> WORK INSTRUCTION: Within the records, find every line that includes the word "orange" and copy it.

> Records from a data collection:
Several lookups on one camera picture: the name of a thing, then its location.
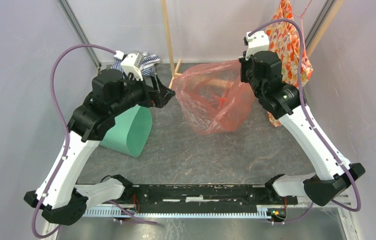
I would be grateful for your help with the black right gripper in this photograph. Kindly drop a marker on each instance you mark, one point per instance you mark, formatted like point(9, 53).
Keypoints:
point(245, 63)

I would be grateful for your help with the pink wire hanger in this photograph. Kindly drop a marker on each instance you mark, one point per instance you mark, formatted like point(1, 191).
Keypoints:
point(298, 12)

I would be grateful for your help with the left aluminium corner post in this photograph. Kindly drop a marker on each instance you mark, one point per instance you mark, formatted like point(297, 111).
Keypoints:
point(69, 13)

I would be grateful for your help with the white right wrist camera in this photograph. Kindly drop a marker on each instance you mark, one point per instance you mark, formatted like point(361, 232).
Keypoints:
point(256, 42)

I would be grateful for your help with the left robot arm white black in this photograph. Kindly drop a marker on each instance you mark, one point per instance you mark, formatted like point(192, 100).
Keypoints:
point(60, 199)

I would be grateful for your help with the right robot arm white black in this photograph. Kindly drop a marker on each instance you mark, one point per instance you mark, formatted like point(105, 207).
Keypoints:
point(333, 172)

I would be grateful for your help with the blue white striped cloth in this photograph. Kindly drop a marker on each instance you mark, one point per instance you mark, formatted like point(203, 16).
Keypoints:
point(147, 66)

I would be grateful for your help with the floral orange cloth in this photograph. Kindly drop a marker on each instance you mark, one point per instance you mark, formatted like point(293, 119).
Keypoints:
point(285, 41)

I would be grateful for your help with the red plastic trash bag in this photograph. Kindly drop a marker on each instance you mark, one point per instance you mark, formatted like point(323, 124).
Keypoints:
point(212, 97)

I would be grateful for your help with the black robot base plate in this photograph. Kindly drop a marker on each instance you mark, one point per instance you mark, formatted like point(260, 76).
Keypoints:
point(202, 198)

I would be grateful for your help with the right aluminium corner post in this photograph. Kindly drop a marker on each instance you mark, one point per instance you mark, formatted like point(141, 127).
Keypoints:
point(321, 24)

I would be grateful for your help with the slotted cable duct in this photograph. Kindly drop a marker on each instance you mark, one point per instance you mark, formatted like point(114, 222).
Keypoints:
point(114, 212)

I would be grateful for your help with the green plastic trash bin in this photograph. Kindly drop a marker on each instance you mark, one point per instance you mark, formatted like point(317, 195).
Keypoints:
point(130, 133)

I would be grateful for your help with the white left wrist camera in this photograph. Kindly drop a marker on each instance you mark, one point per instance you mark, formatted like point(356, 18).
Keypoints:
point(130, 64)

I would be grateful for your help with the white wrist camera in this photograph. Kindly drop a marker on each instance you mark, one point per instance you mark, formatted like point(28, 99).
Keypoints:
point(256, 42)
point(130, 64)

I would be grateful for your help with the aluminium corner post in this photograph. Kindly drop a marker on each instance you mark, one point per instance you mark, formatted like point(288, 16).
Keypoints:
point(69, 13)
point(321, 24)

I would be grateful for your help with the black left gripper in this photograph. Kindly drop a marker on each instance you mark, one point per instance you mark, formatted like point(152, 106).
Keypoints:
point(157, 96)

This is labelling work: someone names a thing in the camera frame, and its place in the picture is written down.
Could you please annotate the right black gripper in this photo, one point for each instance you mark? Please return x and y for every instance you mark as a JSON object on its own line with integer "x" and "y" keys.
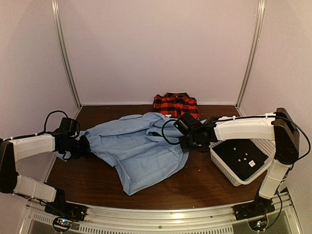
{"x": 185, "y": 147}

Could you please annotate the black shirt in basket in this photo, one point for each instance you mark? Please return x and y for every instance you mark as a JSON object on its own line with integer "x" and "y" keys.
{"x": 239, "y": 159}

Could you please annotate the aluminium frame post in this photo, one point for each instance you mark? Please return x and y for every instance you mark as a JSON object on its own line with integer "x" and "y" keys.
{"x": 258, "y": 26}
{"x": 63, "y": 52}

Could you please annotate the right circuit board with leds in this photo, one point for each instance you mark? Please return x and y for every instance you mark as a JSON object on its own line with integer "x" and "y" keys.
{"x": 258, "y": 224}

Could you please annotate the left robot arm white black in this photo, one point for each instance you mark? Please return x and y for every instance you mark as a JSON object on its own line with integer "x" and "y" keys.
{"x": 64, "y": 140}

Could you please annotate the right aluminium frame post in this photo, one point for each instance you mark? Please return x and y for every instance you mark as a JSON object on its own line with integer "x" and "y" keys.
{"x": 258, "y": 26}

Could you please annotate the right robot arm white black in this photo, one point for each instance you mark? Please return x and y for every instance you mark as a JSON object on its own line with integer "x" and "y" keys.
{"x": 277, "y": 126}

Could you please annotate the red black plaid folded shirt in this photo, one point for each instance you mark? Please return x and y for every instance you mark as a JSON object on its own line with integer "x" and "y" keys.
{"x": 175, "y": 105}

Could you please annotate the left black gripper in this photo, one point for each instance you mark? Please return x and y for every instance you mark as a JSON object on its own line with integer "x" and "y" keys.
{"x": 85, "y": 150}

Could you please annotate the left circuit board with leds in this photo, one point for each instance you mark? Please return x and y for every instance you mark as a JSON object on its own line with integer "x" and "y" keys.
{"x": 61, "y": 224}

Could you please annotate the circuit board with leds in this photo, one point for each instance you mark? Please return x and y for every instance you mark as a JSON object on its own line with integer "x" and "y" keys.
{"x": 61, "y": 224}
{"x": 258, "y": 224}

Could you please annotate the light blue long sleeve shirt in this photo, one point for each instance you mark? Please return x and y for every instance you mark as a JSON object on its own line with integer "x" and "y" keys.
{"x": 143, "y": 149}

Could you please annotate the white plastic basket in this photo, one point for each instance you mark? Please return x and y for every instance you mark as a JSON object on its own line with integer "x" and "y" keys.
{"x": 267, "y": 146}

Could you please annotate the aluminium front rail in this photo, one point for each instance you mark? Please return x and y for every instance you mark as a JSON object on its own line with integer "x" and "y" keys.
{"x": 210, "y": 220}

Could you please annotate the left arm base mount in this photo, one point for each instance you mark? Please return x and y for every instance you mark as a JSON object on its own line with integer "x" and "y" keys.
{"x": 70, "y": 211}

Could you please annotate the left aluminium frame post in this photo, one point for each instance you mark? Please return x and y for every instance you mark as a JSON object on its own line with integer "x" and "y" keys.
{"x": 63, "y": 52}

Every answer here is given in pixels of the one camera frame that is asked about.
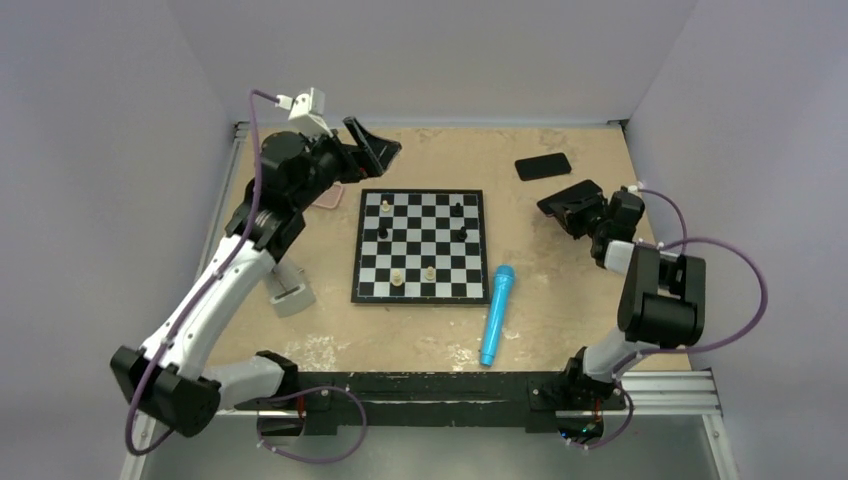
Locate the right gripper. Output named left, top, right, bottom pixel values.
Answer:
left=547, top=192, right=609, bottom=239

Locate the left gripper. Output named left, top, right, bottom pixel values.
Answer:
left=291, top=115, right=397, bottom=210

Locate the black phone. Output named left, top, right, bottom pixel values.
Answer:
left=514, top=152, right=572, bottom=181

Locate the pink phone case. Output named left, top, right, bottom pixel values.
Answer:
left=311, top=183, right=344, bottom=210

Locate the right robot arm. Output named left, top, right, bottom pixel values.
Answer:
left=537, top=180, right=706, bottom=407

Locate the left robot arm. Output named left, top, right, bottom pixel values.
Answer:
left=110, top=117, right=402, bottom=438

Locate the blue toy microphone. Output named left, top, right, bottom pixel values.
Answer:
left=479, top=265, right=515, bottom=367

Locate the black white chessboard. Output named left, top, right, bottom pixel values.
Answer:
left=351, top=189, right=491, bottom=306

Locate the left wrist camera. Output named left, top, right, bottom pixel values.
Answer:
left=276, top=87, right=332, bottom=138

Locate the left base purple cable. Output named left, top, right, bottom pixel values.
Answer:
left=256, top=385, right=368, bottom=466

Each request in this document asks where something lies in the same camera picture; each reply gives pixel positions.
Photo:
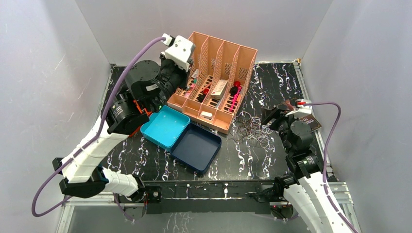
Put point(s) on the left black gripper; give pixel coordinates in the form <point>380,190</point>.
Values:
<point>180,77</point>

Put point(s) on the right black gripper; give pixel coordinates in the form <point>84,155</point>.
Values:
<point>275,112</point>

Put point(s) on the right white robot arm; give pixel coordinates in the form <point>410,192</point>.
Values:
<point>305,187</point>

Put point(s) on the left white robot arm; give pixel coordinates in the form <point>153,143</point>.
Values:
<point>83,174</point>

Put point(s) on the orange plastic tray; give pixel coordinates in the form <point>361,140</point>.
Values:
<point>142,111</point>

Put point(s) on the pink pen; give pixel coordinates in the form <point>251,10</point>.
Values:
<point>234,101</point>

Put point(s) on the red black bottle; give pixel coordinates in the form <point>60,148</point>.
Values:
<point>235,88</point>

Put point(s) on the teal plastic tray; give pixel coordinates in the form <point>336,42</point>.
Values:
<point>165,127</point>

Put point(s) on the brown book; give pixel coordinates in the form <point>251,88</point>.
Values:
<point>310,120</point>

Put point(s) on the white pink box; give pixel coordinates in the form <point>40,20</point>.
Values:
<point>219,90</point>

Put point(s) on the white stapler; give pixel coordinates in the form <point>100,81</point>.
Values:
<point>206,115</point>

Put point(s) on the peach file organizer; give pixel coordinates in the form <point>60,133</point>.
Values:
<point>214,59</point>

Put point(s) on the dark blue plastic tray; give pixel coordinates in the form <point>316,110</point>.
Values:
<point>196,148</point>

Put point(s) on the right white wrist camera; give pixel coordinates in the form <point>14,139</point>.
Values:
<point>300,109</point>

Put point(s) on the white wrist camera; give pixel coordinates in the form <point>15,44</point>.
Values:
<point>300,109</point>
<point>180,50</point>

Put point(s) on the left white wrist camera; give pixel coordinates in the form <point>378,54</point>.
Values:
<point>180,50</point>

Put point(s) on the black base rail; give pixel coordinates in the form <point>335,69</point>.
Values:
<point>258,197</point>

> REPLY:
I would be grateful for your help with the floral orange cloth in this photograph. Kindly drop a marker on each instance you mark, one point per instance you mark, formatted like point(293, 119).
Put point(s) on the orange plastic tray; give pixel coordinates in the form <point>361,140</point>.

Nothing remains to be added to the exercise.